Give again the lines of the data from its first line through the line with "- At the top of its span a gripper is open". Change nothing.
------------------------------------
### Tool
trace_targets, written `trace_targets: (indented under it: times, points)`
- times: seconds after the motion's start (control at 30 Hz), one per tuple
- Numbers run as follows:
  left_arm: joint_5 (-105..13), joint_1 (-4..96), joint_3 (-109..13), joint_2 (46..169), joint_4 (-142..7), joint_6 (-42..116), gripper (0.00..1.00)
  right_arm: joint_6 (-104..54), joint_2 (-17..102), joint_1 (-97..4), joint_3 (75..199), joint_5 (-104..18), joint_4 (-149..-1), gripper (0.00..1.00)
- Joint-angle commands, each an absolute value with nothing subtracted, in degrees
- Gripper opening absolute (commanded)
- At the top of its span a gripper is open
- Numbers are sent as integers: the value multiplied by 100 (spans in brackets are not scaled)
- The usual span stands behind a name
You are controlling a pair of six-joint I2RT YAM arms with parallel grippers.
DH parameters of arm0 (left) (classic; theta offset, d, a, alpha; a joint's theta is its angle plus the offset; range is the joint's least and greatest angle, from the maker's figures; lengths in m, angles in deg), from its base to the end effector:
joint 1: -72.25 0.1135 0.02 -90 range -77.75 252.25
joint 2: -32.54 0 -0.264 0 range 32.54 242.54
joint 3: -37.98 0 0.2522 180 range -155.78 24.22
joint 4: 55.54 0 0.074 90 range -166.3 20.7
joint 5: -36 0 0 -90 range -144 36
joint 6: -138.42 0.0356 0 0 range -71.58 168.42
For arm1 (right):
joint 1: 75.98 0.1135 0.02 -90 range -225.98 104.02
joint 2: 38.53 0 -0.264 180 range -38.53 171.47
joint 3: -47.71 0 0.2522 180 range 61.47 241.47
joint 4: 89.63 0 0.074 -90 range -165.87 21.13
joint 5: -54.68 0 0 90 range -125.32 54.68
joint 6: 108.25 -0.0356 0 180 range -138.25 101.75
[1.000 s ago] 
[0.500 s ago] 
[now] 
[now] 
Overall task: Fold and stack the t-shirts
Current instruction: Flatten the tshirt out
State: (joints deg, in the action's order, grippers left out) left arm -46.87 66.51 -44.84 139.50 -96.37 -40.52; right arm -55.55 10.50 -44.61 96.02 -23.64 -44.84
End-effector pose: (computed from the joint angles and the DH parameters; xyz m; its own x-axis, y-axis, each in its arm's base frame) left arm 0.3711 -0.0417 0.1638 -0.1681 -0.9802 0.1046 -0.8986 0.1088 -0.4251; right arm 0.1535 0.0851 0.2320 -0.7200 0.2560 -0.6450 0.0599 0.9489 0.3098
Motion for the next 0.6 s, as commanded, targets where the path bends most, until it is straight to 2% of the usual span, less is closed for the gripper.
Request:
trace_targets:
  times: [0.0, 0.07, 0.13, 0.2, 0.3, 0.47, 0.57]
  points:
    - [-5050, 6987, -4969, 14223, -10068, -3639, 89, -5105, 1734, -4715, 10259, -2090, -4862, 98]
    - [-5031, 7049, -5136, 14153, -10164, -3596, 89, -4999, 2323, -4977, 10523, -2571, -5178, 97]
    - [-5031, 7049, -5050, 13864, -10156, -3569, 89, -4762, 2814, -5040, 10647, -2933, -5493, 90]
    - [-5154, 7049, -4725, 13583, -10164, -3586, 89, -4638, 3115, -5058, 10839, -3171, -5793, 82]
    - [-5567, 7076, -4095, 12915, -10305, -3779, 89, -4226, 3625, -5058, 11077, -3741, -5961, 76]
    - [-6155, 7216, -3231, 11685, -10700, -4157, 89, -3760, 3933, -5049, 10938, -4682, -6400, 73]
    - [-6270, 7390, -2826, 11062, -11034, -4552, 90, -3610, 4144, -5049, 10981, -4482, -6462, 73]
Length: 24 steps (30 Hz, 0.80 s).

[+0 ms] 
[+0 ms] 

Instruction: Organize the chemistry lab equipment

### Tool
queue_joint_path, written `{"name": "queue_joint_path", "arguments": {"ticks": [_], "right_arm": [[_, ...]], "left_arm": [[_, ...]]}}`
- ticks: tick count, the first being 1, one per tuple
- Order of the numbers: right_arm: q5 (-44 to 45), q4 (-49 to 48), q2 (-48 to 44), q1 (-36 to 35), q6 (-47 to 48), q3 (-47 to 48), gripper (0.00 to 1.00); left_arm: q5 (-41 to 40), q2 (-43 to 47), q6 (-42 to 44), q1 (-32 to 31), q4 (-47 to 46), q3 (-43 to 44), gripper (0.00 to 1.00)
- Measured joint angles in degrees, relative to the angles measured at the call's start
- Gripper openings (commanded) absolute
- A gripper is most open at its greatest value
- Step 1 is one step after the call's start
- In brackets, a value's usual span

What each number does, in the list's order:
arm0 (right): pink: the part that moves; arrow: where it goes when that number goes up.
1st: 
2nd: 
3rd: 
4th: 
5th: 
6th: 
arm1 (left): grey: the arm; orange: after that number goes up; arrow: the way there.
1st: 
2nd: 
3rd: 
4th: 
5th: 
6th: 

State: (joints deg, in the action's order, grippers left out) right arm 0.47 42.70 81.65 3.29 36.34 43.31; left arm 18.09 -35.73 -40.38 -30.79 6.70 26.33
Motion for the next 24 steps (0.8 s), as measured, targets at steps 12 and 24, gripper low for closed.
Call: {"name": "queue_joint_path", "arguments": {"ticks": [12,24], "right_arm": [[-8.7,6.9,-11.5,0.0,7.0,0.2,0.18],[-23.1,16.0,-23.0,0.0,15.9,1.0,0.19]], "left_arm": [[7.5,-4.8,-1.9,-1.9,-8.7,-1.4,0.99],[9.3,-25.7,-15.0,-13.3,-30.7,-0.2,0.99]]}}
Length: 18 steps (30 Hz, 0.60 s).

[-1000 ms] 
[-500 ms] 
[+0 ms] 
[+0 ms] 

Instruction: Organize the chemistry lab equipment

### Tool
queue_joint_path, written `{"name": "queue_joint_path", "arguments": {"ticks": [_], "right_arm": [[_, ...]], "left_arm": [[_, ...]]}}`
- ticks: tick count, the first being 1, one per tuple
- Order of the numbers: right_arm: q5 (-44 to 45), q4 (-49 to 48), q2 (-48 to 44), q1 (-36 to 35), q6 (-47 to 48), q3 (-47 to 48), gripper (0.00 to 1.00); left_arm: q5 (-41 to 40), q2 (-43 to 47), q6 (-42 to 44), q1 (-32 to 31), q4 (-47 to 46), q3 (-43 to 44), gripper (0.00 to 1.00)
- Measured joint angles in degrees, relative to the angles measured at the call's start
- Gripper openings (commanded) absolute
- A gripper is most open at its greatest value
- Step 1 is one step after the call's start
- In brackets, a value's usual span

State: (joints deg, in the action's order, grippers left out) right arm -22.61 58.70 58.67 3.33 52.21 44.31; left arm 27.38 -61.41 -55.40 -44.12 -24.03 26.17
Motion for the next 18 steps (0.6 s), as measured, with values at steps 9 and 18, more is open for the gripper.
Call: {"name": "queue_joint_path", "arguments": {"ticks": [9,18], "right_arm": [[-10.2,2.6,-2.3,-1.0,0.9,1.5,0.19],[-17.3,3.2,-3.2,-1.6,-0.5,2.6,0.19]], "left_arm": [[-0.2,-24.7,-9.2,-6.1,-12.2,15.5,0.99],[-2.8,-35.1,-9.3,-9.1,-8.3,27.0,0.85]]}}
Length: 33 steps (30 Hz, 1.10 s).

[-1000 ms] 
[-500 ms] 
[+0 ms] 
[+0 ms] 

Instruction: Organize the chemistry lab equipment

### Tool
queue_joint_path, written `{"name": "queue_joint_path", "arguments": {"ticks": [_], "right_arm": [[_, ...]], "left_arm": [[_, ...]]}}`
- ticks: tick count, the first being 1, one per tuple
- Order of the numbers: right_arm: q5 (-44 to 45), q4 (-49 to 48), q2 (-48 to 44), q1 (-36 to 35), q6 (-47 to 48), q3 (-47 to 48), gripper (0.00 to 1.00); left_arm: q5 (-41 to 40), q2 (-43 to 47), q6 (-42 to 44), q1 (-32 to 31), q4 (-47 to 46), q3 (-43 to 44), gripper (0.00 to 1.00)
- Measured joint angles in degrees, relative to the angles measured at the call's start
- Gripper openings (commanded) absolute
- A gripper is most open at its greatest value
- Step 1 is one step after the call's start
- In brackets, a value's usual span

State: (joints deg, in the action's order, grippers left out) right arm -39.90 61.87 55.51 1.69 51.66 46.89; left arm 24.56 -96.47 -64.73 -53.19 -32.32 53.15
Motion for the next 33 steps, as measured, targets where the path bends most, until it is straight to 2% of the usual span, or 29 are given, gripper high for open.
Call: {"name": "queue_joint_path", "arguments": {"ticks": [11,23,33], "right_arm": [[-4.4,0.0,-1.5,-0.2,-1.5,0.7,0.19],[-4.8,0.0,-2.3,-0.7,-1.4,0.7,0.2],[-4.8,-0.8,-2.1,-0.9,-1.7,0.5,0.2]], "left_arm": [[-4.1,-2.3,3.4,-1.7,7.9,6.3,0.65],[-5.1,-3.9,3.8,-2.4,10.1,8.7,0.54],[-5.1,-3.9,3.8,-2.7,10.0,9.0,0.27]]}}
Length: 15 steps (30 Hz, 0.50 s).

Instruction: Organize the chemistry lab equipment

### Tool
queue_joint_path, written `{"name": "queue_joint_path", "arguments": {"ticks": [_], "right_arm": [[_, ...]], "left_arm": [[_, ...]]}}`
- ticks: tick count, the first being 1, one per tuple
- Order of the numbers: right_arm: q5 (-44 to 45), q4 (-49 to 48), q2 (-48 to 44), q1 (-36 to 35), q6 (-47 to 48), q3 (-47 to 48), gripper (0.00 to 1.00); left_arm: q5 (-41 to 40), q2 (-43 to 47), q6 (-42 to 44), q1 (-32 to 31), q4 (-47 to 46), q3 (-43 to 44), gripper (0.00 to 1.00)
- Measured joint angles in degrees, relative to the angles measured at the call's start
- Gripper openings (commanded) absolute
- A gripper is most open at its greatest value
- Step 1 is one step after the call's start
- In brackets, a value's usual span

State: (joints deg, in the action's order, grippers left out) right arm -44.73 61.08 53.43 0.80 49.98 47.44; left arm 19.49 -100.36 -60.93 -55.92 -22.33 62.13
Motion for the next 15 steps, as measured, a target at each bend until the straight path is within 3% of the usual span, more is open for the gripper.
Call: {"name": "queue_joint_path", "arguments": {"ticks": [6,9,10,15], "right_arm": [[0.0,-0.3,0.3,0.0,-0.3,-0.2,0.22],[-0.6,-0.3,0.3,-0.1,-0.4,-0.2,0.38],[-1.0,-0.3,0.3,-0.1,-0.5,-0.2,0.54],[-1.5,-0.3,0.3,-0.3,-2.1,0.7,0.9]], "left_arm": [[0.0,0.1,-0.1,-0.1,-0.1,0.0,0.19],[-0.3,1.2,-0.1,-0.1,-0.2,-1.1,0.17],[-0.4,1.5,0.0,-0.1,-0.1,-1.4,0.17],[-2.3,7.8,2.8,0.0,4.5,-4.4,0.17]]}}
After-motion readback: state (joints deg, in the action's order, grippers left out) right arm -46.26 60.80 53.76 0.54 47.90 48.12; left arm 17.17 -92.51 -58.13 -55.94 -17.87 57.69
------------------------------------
▶ **Written reply**:
### Tool
trace_targets, written `trace_targets: (indented under it: times, points)`
- times: seconds after the motion's start (control at 30 Hz), one per tuple
- Numbers run as follows:
  left_arm: joint_5 (-105..13), joint_1 (-4..96), joint_3 (-109..13), joint_2 (46..169), joint_4 (-142..7), joint_6 (-42..116), gripper (0.00..1.00)
  right_arm: joint_6 (-104..54), joint_2 (-17..102), joint_1 (-97..4), joint_3 (75..199), joint_5 (-104..18), joint_4 (-149..-1), gripper (0.00..1.00)
- Joint-angle commands, each an absolute value with nothing subtracted, in degrees
- Gripper opening absolute (commanded)
- At the top of its span a gripper is open

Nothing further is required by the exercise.